ΔCPP: The change in a sequence’s CPP feature values caused by a mutation — the model-free signal that design / engineering ranks and optimizes.

Numerical features

dict_num: A mapping {entry: ndarray (L, D)} of per-residue numerical values — e.g. protein-language-model embeddings, structural descriptors, or PTM annotations.
pseudo-scale: A single column of a dict_num treated like a scale, letting CPP profile any per-residue numerical signal, not just amino-acid scales.
numerical CPP: run_num() — the numerical-mode pipeline that profiles dict_num inputs (sliced to part-sets) instead of amino-acid scale look-ups. Generalizes CPP beyond physicochemical scales.

Models & explainability

feature importance: An unsigned, group-level ranking of how much each feature contributes to a model (e.g. TreeModel Monte-Carlo importance).
feature impact: A signed, per-sample attribution of how each feature pushes a single prediction (e.g.
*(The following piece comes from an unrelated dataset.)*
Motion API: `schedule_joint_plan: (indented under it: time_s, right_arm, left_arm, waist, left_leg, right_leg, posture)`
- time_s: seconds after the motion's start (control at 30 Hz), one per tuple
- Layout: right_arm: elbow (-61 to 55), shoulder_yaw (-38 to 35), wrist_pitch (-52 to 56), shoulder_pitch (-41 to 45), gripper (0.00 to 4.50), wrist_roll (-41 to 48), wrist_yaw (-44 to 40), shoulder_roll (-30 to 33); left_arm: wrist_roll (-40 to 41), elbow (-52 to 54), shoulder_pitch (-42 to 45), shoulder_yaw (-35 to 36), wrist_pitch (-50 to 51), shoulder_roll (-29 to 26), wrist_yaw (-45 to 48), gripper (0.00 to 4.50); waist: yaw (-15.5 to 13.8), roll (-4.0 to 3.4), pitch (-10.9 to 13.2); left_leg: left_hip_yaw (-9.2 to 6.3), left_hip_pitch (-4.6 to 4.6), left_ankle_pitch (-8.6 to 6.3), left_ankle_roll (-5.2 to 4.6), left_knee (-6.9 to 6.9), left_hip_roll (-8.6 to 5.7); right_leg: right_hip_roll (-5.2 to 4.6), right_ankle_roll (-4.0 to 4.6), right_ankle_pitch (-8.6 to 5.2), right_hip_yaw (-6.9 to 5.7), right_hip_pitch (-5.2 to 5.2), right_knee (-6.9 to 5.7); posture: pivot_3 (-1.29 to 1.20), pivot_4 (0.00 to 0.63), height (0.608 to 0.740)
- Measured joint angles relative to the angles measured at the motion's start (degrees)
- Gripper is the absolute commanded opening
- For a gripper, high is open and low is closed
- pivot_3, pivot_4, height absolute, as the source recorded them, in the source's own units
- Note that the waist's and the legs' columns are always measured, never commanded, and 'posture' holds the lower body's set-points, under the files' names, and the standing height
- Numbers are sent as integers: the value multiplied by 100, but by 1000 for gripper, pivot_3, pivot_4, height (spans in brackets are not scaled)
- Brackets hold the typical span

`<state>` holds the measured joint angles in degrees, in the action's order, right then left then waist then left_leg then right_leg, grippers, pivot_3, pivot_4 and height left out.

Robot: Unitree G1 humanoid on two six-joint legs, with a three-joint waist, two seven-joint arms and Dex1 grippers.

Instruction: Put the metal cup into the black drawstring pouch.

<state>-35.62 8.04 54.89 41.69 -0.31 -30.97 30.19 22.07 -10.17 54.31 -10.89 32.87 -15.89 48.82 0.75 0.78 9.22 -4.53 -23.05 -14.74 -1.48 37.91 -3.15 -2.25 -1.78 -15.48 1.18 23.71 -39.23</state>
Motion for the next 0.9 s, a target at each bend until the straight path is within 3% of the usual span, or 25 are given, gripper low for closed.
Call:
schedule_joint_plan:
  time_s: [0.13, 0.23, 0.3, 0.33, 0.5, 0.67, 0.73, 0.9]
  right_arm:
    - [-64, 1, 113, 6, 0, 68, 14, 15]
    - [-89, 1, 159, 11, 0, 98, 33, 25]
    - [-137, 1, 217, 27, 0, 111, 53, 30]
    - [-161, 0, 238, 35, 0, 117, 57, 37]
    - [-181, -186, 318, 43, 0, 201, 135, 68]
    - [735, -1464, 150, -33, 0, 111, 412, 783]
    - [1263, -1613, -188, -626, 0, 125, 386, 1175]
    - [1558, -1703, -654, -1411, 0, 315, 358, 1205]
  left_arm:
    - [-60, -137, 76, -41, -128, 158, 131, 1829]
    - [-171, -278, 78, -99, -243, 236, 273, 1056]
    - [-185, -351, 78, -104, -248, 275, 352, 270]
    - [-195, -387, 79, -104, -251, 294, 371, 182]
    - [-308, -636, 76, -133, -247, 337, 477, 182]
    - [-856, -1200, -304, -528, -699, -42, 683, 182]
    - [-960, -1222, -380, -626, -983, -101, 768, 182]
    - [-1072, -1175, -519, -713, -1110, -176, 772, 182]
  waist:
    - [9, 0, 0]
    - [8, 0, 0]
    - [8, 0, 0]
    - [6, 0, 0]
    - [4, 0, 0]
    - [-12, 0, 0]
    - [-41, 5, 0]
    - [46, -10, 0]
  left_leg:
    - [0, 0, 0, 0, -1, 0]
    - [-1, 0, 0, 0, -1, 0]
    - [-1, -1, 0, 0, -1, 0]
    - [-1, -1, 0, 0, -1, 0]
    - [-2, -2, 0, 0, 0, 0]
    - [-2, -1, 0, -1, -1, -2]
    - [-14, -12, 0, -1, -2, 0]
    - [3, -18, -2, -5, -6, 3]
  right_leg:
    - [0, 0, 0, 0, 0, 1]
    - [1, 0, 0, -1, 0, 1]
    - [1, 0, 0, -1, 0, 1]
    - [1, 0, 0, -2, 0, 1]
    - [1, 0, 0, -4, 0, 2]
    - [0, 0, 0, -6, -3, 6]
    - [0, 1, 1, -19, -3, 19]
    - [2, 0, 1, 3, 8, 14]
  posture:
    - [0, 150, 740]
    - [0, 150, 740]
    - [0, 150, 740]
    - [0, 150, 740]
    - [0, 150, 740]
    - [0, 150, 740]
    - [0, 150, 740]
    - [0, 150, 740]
ShapModel; visualized via shap_plot).

Reducing features

redundancy reduction: Clustering correlated amino-acid scales and keeping one representative per cluster (AAclust) to obtain a redundancy-reduced scale set.
medoid: The representative scale of an AAclust cluster; the redundancy-reduced set is the set of medoids.
feature selection: Choosing an informative subset of features — e.g. recursive feature elimination (RFE) inside TreeModel.
feature pruning: Dropping correlated or uninformative features before modeling (filter_correlation()).
feature simplification: simplify() — swapping features onto fewer, more interpretable scales without retraining.

PU learning

PU labels: dPULearn input labels: 1 = positive, 2 = unlabeled. The output adds 0 = reliable negative.
reliable negative: An unlabeled sample that dPULearn identifies as confidently negative (output label 0), drawn from the unlabeled pool.

Window sampling

window: A fixed-length residue stretch sampled around a position of interest — the residue-level unit of comparison.
P1 anchor: The source/anchor position of a window (the Schechter–Berger P1), about which test and reference windows are defined.
reference window: A background window (non-site, shuffled, or distance-banded) contrasted against test windows.

Class conventions

Wrapper: An scikit-learn-style class implementing .fit / .predict / .eval and setting trailing *_ attributes after fit.
Tool: A pipeline-style class implementing .run / .eval.
Plot class: A *Plot mirror of an analytical class — same arguments, visualization only (e.g. CPPPlot mirrors CPP).